Several other research participants argued that this spike in housing prices was driven partly by Northern Europeans’ increased interest in the islands after the pandemic. Christina, 28, highlighted in 2023 that one of her biggest obstacles in continuing to live in the Canary Islands was the difficulty of renting on her current salary. As a result, she continued to live with her parents while saving money, hoping to buy her own home later.
As earlier pointed out, cities such as Las Palmas de Gran Canaria have become popular destinations for digital nomads. The city is perceived as attractive due to its pleasant climate and vibrant cultural and sports environment. It has been ranked highly on platforms that assess cities for remote workers (Parreño-Castellano et al., 2021). For example, on January 1st, 2016, Las Palmas was ranked second in Nomadlist.com. From the personal experience of some of us, the authors, the impact of the arrival of digital nomads and remote workers is remarkable in cities like Las Palmas de Gran Canaria. One of the most significant effects is the rise in rent, as highlighted by our interlocutors, as these remote workers have higher salaries and can pay much higher rent, which leads to a rise in rental prices.
In addition, local people perceive that these digital nomads do not relate to the people of the islands, which reflects what has been argued by Parreño-Castellano et al. (2022, p. 15). This could be because they are only going to stay a few months, or perhaps digital nomads simply organize their lives around other digital nomads, feeling that they share more in common with them.

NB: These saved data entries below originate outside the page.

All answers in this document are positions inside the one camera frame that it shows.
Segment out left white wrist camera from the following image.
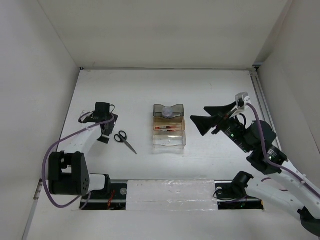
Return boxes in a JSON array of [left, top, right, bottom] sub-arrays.
[[78, 111, 92, 123]]

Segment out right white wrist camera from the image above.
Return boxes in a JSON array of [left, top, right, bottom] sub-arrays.
[[231, 92, 251, 117]]

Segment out clear plastic tray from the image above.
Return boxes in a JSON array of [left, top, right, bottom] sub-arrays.
[[153, 130, 187, 149]]

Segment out aluminium rail right side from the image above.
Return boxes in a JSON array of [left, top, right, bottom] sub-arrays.
[[248, 65, 281, 148]]

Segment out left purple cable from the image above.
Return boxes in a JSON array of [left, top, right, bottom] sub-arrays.
[[41, 112, 118, 209]]

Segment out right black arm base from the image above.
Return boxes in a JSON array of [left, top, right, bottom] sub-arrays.
[[213, 171, 264, 210]]

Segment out grey smoked plastic tray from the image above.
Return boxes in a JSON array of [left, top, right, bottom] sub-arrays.
[[153, 104, 185, 119]]

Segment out black handled scissors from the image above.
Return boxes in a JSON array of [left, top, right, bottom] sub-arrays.
[[114, 130, 137, 155]]

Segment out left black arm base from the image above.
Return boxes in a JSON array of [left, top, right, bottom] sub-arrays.
[[79, 180, 128, 211]]

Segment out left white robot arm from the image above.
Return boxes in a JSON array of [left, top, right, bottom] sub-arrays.
[[48, 102, 118, 199]]

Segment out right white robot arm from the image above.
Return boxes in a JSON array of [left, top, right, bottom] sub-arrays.
[[190, 102, 320, 237]]

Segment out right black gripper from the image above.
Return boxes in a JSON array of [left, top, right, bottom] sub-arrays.
[[189, 101, 253, 153]]

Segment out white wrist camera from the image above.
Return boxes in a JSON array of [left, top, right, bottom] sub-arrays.
[[231, 92, 251, 117], [78, 111, 92, 123]]

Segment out small clear clip jar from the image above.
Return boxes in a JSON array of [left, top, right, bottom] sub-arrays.
[[161, 106, 174, 119]]

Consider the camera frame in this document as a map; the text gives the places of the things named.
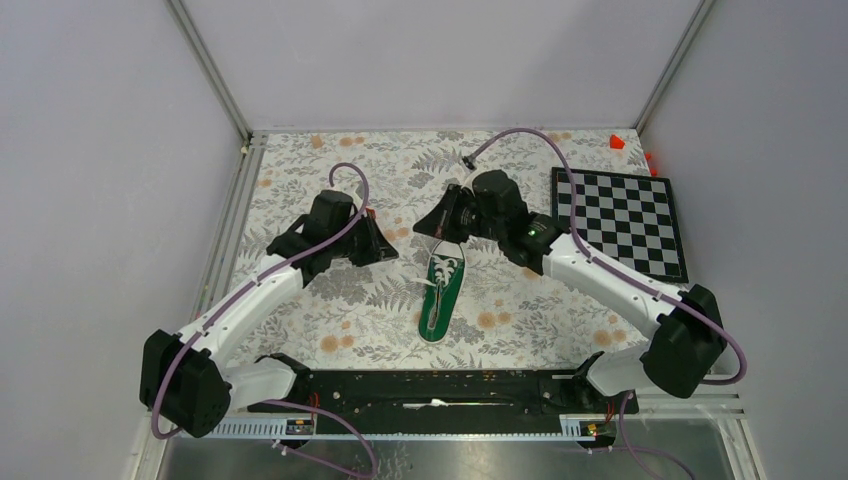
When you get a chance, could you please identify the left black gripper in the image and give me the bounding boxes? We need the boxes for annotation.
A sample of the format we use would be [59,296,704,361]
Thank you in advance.
[330,209,399,267]

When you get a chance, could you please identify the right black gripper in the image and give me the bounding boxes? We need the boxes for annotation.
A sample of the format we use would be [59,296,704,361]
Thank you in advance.
[413,185,505,245]

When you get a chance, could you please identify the white shoelace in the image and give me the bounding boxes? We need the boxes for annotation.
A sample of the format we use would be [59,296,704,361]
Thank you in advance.
[414,241,466,288]

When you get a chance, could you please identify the green white sneaker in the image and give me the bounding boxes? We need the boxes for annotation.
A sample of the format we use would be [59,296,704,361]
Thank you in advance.
[418,283,463,343]

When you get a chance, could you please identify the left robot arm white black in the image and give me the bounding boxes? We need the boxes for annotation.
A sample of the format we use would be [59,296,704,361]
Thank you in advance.
[139,190,398,438]

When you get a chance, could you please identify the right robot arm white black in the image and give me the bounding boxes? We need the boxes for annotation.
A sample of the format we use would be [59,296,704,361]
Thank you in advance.
[413,170,728,412]

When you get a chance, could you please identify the floral patterned table mat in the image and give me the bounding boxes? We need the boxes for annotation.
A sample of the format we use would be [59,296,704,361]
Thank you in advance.
[232,129,648,369]

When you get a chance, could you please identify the black white checkerboard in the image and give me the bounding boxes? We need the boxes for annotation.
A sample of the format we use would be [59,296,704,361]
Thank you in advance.
[551,167,689,284]

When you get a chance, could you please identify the red block far corner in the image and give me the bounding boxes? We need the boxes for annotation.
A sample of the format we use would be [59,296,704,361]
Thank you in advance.
[609,134,626,150]

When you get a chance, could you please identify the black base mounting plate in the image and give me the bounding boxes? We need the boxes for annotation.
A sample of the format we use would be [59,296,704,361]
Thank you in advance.
[285,369,639,436]

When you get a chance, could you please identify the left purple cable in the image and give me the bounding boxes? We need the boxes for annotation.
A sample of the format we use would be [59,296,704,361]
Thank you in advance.
[150,162,382,480]

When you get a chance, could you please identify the left aluminium corner post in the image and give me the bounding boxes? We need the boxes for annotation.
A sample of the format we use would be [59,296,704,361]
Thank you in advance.
[164,0,252,145]

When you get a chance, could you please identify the aluminium corner post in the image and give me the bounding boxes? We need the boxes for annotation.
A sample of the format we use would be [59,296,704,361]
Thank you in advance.
[164,0,252,145]
[632,0,717,135]

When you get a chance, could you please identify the red block at wall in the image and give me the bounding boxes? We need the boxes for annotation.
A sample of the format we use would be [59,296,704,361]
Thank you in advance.
[645,152,659,177]

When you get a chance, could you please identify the aluminium frame rail front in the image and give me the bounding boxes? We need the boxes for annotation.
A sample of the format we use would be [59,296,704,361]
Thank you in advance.
[142,372,743,444]

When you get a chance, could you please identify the right aluminium corner post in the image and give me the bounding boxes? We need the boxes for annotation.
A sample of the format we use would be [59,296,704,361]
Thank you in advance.
[632,0,717,135]

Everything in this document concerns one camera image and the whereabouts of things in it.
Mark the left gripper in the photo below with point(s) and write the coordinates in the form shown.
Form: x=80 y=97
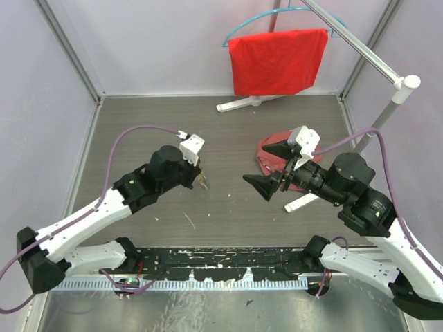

Gentrification has taken place in more broad sense. Cocola-Gant (2020) points out that tourism tends to be integrated in already gentrified areas, which offer a much more appealing environment for tourists and lifestyle migrants’ consumption. In Las Palmas de Gran Canaria, this has become evident in neighborhoods such as Guanarteme, a historically low-income working class. The ongoing construction of new apartment buildings is pushing out the single-family houses (RTVC, 2024). The target groups for these apartments are lifestyle migrants, middle-class Canarians, and people from mainland Spain.
Jorge expressed this dynamic when he stated: “The neighborhoods—as we see—are being destroyed,” referring to the role of Airbnb and similar short-term rental platforms in inflating rental and purchasing prices. He echoes the sentiments of many in Southern Europe, where tourist-driven housing market pressures have become intense (see e.g. Gant, 2016). As Jover and Barrero-Rescalvo (2024) argue, not only is the natural landscape commercialized by touristification, but so too is the social landscape. In this process, class relationships become often hidden or rendered invisible within the neighborhoods, and long-term residents are pushed out (pp. 1175–1176).
Relationships with tourists
The relationship with tourism must be contextualized within a geopolitical context, in which many of those who come to vacation or as lifestyle migrants arrive from more affluent countries in Northern Europe. Visitors from mainland Spain also stand in a particular power relation with the Canary Islands, as discussed earlier, given the Canary Islands’ more economically precarious position. Historically, many Canarian people have migrated temporally to continental Europe for work, driven by low salaries and precarious living conditions in the Canary Islands.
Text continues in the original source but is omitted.